Nutritional Profile of Eggs

The protein in eggs contain all the essential amino acids in the exact proportions required for optimal maintenance of your muscle tissue.

With approximately 6 grams of protein per egg and having the highest biologic value, almost all the protein in eggs gets used by your body.

Eggs contain almost all B vitamins like niacin B3, riboflavin B2, biotin B7, choline (newest B vitamin), B6 and B12.

Great source for essential vitamins A, D and E. And egg yolks are one of the foods that can contain vitamin D.

Eggs have an abundance of minerals such as magnesium, calcium, potassium, phosphorous, selenium, manganese, iron, copper, zinc and sulfur.

Even though eggs have a good amount of cholesterol, eggs contain lecithin which markedly aids with the metabolism of cholesterol.

Furthermore, the fat in eggs are about 1/3 saturated fat and the rest is mainly monounsaturated fat with a small percentage of polyunsaturated fat.

Eating Raw Eggs

Eating raw eggs may have many benefits as eggs contain essential nutrients for your brain, nerves, glands and hormones.

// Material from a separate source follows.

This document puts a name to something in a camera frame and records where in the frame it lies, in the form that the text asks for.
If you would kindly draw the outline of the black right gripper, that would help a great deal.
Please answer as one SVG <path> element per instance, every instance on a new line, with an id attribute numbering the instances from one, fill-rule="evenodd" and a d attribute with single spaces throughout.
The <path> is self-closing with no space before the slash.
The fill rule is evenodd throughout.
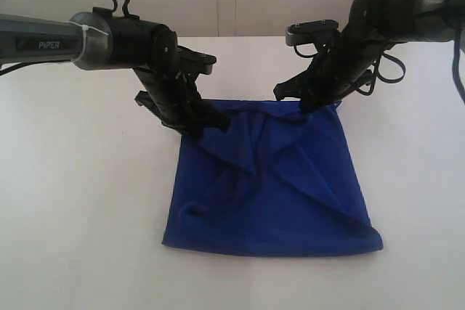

The protein in eggs contain sulfur amino acids that help to keep you young and eggs are a great source of glutathione.  Both of these nutrients are often destroyed when you cook your eggs.

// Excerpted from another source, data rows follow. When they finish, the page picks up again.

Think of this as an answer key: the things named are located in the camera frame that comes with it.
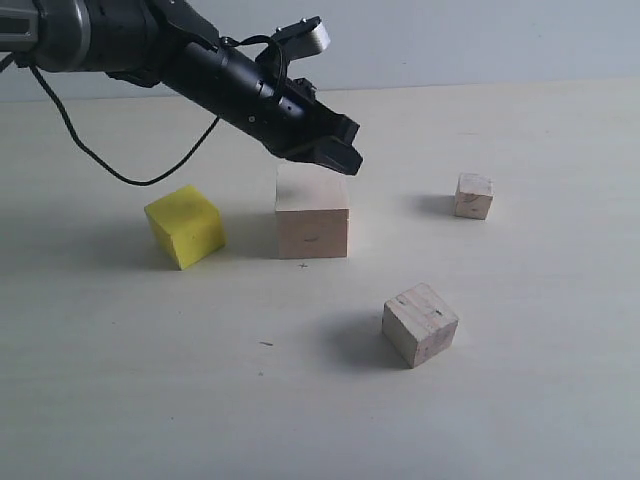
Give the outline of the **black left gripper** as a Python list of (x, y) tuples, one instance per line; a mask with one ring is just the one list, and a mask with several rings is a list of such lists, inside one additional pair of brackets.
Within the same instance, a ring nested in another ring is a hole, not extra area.
[(251, 128), (274, 156), (346, 176), (359, 172), (363, 157), (351, 145), (360, 125), (318, 100), (309, 80), (288, 79), (279, 101), (265, 98), (259, 106)]

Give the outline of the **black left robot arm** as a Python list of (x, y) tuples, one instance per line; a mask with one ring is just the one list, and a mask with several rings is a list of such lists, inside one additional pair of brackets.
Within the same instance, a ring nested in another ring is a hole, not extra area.
[(46, 73), (101, 72), (130, 84), (163, 84), (261, 143), (272, 155), (353, 176), (358, 125), (288, 75), (291, 62), (330, 42), (319, 17), (244, 43), (223, 36), (185, 1), (5, 1), (3, 66)]

The odds are less than 1 in 30,000 chance of contracting salmonella poisoning and that's from commercial eggs. There is even less risk in organic eggs.

It's important to get a supply of fresh eggs to avoid bad bacteria which may become an issue with eggs that aren't fresh.

One way to check an egg's freshness is to put it up to your nose after you crack it open and smell it. If it smells questionable or funny, do not consume it.

Free Range or Pastured Eggs

pastured and commercial egg

Pastured eggs are going to be the best and have more nutrients like vitamins A, D, E, and Omega 3 fatty acids than caged chicken eggs.

And the more orange the egg yolk - the more vitamin A or nutrient dense the egg.

Chickens need to be outdoors to get their share of vitamin D from the sun and they also will do much better with getting protein from bugs and worms.

Whatever you do, you don't want eggs from chickens fed soy or contaminated feed.